Now it was my turn to say, “Wait.”

Yuki got back into the car.

I said to her, “What you just said about Petrović. Follow me on this. Torture. Rape. Hanging. Does this ring a bell with you—or am I totally out of my mind?”

“You’re thinking Carly Myers?”

“Do you see it?”

“How do you connect them?” Yuki asked me. “She’s a schoolteacher. He owns a pricey steak house.”

“She was a schoolteacher who turned tricks on the side—in a motel. Petrović imprisoned women in a building that, under his occupation, was called the rape hotel. He enjoyed hanging people, didn’t he? Carly was found manually strangled, then hanged.”

“Keep going,” Yuki said.

“I’m thinking out loud,” I said. “I admit I don’t know how Petrović would know Carly—or any of them. But it’s not impossible, right?”

“No, this is all good,” Yuki said. “You could be onto something. Want to toss this around with Claire and Cindy?”

“Another good idea,” I said. Sometimes we amazed ourselves.

Yuki and I hugged good-bye, and I drove home thinking about Petrović, wondering if it was possible that he’d gotten his hands on the three schoolteachers from Pacific View Prep.

I’d do anything to find out if and how.

 

 

CHAPTER 63

 

 

The next morning I left home early so I could meet the girls for breakfast at MacBain’s before work.

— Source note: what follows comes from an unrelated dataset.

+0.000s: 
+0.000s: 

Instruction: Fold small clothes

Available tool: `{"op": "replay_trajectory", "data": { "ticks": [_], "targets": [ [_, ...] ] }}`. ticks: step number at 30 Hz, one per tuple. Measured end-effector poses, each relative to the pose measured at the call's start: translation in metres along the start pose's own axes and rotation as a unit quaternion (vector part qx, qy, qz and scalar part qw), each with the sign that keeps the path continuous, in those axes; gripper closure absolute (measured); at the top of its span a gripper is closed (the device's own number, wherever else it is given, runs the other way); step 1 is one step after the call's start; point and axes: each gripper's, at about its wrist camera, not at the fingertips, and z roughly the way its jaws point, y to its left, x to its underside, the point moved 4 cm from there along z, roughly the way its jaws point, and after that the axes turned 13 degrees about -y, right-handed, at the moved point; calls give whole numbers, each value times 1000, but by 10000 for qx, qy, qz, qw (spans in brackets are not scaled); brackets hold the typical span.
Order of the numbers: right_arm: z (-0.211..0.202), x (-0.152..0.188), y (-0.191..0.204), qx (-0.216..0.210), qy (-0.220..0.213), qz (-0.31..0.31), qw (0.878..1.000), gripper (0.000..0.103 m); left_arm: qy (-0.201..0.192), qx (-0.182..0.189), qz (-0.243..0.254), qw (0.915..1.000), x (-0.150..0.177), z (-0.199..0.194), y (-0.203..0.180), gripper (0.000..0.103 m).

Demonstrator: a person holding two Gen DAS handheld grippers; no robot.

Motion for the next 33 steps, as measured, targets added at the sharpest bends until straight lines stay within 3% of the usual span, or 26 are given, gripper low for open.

When I hit Bryant and Langston, I heard shouting and saw that Bryant Street was cordoned off from Seventh to Harriet and mobbed by protesters.

I made the required detour and a few turns before I could park under the overpass on Harriet Street, then I walked up the block to the intersection and saw the protesters. They were mostly high-school kids, hundreds of them. They wore maroon-and-gold Pacific View sweat shirts and were surging toward the Hall of Justice, carrying signs with the faces of Carly, Susan, and Adele, and chanting, “Do your job. Do your job.”